Sunscreens with higher factors don’t provide much more protection against UVB radiation. For example, an SPF15 sunscreen filters out 93% of UVB radiation, while an SPF30 sunscreen filters out 96%. Worryingly, many people burn more frequently when they use higher factors of sunscreen because they stay out in the sun for longer. There is a concern that higher factor sunscreens may lure people into a false sense of security. You should never use sunscreen in order to spend longer in the sun. No sunscreen, no matter how high the factor, can provide 100% protection.
Tips for using sunscreen properly
Sunscreen only works if you use enough. No sunscreen, whether it’s factor 15 or 50, will give the protection it claims unless you apply it properly. Therefore, it is crucial that you apply sunscreen generously and regularly.
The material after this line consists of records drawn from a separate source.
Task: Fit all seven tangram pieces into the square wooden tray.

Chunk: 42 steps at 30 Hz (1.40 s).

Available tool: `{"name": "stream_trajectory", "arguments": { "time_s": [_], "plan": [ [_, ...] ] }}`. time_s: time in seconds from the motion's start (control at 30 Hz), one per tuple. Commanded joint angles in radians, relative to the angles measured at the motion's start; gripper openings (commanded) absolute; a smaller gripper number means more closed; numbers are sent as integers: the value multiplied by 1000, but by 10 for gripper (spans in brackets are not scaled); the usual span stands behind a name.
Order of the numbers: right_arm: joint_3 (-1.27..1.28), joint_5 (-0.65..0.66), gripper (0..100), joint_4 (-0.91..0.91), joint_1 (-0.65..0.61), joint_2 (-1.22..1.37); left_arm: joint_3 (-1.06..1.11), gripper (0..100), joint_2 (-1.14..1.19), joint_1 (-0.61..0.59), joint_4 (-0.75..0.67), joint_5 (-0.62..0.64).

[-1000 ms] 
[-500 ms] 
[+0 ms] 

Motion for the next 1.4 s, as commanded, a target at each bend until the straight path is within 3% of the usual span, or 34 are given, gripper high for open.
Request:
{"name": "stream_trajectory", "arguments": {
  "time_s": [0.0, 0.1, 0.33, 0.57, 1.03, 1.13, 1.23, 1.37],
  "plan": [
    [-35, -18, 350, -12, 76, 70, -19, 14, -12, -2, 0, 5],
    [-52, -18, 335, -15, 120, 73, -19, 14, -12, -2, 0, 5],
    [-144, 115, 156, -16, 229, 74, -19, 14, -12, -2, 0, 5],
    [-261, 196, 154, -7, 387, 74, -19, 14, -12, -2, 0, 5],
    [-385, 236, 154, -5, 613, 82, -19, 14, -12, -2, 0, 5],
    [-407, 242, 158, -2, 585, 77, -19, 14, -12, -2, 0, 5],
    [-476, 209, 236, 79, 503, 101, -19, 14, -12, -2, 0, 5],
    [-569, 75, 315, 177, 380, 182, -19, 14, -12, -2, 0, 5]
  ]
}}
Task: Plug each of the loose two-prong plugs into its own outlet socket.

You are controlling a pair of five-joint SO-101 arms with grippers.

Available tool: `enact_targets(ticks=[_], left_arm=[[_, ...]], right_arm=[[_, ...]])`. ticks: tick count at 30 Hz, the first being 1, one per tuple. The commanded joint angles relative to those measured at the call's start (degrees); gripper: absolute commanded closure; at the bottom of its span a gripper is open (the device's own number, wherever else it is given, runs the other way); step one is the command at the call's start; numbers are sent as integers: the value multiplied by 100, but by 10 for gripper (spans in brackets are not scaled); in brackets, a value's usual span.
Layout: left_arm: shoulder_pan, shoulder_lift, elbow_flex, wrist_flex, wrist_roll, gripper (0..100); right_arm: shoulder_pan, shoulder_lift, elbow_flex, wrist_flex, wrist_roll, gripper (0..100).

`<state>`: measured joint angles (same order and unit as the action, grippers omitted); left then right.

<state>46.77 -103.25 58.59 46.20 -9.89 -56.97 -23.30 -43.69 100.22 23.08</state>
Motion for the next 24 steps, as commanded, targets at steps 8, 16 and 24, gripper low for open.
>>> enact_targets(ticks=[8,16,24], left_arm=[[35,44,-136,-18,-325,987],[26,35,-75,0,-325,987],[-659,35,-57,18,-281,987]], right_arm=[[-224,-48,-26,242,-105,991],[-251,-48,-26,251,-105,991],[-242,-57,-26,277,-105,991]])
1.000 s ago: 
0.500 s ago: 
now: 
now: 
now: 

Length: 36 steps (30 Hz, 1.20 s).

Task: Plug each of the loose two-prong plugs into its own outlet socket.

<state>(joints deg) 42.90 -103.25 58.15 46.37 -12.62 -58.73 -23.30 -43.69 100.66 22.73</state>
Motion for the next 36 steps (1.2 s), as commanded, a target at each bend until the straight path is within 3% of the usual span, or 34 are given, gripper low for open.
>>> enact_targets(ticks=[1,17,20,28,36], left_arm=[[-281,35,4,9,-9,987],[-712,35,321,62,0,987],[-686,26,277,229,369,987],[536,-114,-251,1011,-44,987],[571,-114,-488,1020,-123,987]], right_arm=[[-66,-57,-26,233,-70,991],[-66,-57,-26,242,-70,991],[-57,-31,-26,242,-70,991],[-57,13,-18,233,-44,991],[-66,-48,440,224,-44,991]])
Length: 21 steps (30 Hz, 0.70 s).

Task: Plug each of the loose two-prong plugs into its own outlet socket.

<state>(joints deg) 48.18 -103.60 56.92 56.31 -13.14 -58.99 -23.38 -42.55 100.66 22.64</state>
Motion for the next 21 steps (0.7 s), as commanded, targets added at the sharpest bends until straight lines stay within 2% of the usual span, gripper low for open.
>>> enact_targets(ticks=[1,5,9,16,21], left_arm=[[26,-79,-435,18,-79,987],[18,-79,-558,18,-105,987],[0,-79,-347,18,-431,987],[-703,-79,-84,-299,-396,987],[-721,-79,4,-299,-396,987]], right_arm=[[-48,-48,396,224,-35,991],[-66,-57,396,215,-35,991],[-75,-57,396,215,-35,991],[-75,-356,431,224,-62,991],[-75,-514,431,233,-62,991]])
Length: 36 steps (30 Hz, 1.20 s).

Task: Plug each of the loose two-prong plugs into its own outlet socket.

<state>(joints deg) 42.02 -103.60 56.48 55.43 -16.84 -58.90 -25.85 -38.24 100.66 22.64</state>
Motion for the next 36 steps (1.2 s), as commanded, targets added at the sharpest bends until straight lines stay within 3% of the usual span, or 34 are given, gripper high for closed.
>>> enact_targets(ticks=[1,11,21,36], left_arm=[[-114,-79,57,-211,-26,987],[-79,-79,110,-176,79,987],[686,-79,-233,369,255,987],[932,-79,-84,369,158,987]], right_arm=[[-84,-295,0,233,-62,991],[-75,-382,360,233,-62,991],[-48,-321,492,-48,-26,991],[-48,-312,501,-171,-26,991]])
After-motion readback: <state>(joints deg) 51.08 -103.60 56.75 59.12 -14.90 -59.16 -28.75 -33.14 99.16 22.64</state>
People often apply much less sunscreen than they need to, to get the full protection. When your risk of burning is high, ensure that all exposed skin is thoroughly covered in sunscreen. As a guide, for an average person, this means:
- around two teaspoonfuls of sunscreen if you're just covering your head, arms and neck.
- around two tablespoonfuls if you're covering your entire body, while wearing a swimming costume.
Check out this video on the NHS Choices website for more information about applying sunscreen
A few more tips to remember:
- Use sunscreen together with shade and clothing to avoiding getting caught out by sunburn.
- Don’t be tempted to spend longer in the sun than you would without sunscreen.
- Apply to clean, dry skin.
- Apply plenty of sunscreen and reapply it regularly. Sunscreen can be easily washed, rubbed or sweated off.
- Even sunscreens that claim to be ‘water resistant’ or ‘waterproof’ should be reapplied after going in the water.
- Do not store sunscreens in very hot places as extreme heat can ruin their protective chemicals.
- Don’t forget to check the expiry date on your sunscreen. Most sunscreens have a shelf life of 2-3 years, but ensure your sunscreen has not expired before you use it.
Brands of sunscreen
Cancer Research UK does not endorse any specific brand of sunscreens. All sunscreens use the same method to determine how protective they are.
This means that brand and price are less important than things like the SPF and star ratings, which tell you how much protection they offer.
P20/Once a day application sunscreens
Some sunscreens claim to provide effective protection after just one application. But even with these sunscreens, reapplying regularly is important, because you are more likely to get even coverage and avoid missing bits that may then get burnt.
Protecting the little ones
Babies and children need extra protection from the sun because their skin is delicate and easily damaged. Children with fair or red hair, pale eyes or freckles are at most risk.
Skin cancer is very rare in children, but many skin cancers take years to develop. Damage to the DNA of our skin cells when young may develop into skin cancer several decades later. Studies have found that sunburn during childhood can increase the risk of skin cancer later on in life. This is why it’s important to ensure that children stay safe in the sun. It will also help set good habits for the future. Teaching children how to enjoy the sun safely while they are young sets a good pattern for later life.
Keep babies under six months out of direct sunlight, especially around midday.